Published on

Oliver Twist



Oliver Twist, a novel by Charles Dickens, is a poignant social commentary on the conditions of the 19th-century England, particularly the deplorable workhouses and the underworld of London. The story begins with the birth of Oliver Twist in a workhouse in an unnamed town. From the onset, Oliver's life is filled with hardship and adversity, highlighting the harsh realities faced by the poor and orphaned during the era.

Chapter I: The Birth of Oliver Twist

  • Setting: An unnamed town, focusing on a workhouse where Oliver is born.
  • Main Events: Oliver's mother dies shortly after his birth, leaving him an orphan. The lack of identity and family sets the tone for Oliver's challenging journey through life.
  • Themes Introduced: Social injustice, poverty, and the struggle for survival in a society that is indifferent to the plight of the less fortunate.


The opening chapter of Oliver Twist serves not only to introduce the protagonist but also to set the stage for Dickens's critique of the social and economic injustices of his time. Through the character of Oliver, Dickens explores themes of innocence and vulnerability pitted against the cruel backdrop of workhouses and societal neglect. The anonymity of the town and Oliver’s parentage symbolizes the widespread nature of the issues addressed in the novel, suggesting a universal relevance of the themes discussed.

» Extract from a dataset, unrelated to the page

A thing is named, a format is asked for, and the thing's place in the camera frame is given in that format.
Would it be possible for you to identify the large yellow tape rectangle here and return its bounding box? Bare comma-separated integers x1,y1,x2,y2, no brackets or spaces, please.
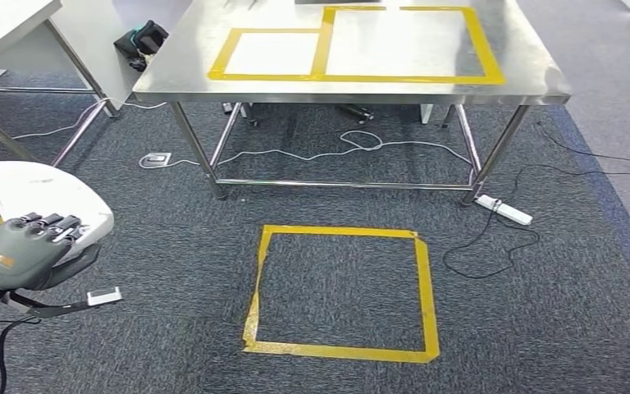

Oliver Twist is significant not only for its storytelling but also for its deep social commentary. Dickens uses Oliver’s journey to expose the failings of societal institutions intended to support the needy and to criticize the moral indifference of society towards poverty and child labor. The novel's enduring relevance lies in its exploration of themes that continue to resonate, such as social inequality, the importance of compassion, and the rights of the underprivileged.